Your objective =
A faithful transcription of all lines below is the expected answer.

Information provided =
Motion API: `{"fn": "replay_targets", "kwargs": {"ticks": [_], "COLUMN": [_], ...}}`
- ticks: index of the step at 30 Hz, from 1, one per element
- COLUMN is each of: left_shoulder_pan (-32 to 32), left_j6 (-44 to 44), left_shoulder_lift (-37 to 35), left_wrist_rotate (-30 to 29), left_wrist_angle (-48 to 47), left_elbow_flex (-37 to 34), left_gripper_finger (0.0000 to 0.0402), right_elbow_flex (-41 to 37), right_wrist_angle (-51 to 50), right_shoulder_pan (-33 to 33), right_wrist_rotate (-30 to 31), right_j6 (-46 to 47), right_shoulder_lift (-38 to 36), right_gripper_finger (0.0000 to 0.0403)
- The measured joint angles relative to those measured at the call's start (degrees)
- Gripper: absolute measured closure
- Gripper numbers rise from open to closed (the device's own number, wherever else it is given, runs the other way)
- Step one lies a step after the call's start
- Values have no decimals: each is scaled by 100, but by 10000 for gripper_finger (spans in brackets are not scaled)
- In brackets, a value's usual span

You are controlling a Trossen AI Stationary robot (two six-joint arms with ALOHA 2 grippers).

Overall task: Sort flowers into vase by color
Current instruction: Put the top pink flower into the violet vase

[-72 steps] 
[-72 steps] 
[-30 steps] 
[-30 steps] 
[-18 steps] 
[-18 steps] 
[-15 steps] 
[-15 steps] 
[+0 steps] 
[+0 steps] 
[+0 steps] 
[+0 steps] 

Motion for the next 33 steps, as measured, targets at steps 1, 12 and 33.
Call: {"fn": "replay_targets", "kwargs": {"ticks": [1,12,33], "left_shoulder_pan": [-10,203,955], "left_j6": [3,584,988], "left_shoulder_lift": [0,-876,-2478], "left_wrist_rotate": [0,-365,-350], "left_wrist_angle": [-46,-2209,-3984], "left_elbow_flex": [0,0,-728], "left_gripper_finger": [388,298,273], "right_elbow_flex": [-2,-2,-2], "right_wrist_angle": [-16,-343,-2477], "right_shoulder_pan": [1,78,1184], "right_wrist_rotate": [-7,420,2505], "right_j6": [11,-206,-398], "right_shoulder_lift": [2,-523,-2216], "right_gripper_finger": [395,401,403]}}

Exercise result =
Motion API: `{"fn": "replay_targets", "kwargs": {"ticks": [_], "COLUMN": [_], ...}}`
- ticks: index of the step at 30 Hz, from 1, one per element
- COLUMN is each of: left_shoulder_pan (-32 to 32), left_j6 (-44 to 44), left_shoulder_lift (-37 to 35), left_wrist_rotate (-30 to 29), left_wrist_angle (-48 to 47), left_elbow_flex (-37 to 34), left_gripper_finger (0.0000 to 0.0402), right_elbow_flex (-41 to 37), right_wrist_angle (-51 to 50), right_shoulder_pan (-33 to 33), right_wrist_rotate (-30 to 31), right_j6 (-46 to 47), right_shoulder_lift (-38 to 36), right_gripper_finger (0.0000 to 0.0403)
- The measured joint angles relative to those measured at the call's start (degrees)
- Gripper: absolute measured closure
- Gripper numbers rise from open to closed (the device's own number, wherever else it is given, runs the other way)
- Step one lies a step after the call's start
- Values have no decimals: each is scaled by 100, but by 10000 for gripper_finger (spans in brackets are not scaled)
- In brackets, a value's usual span

You are controlling a Trossen AI Stationary robot (two six-joint arms with ALOHA 2 grippers).

Overall task: Sort flowers into vase by color
Current instruction: Put the top pink flower into the violet vase

[-72 steps] 
[-72 steps] 
[-30 steps] 
[-30 steps] 
[-18 steps] 
[-18 steps] 
[-15 steps] 
[-15 steps] 
[+0 steps] 
[+0 steps] 
[+0 steps] 
[+0 steps] 

Motion for the next 33 steps, as measured, targets at steps 1, 12 and 33.
Call: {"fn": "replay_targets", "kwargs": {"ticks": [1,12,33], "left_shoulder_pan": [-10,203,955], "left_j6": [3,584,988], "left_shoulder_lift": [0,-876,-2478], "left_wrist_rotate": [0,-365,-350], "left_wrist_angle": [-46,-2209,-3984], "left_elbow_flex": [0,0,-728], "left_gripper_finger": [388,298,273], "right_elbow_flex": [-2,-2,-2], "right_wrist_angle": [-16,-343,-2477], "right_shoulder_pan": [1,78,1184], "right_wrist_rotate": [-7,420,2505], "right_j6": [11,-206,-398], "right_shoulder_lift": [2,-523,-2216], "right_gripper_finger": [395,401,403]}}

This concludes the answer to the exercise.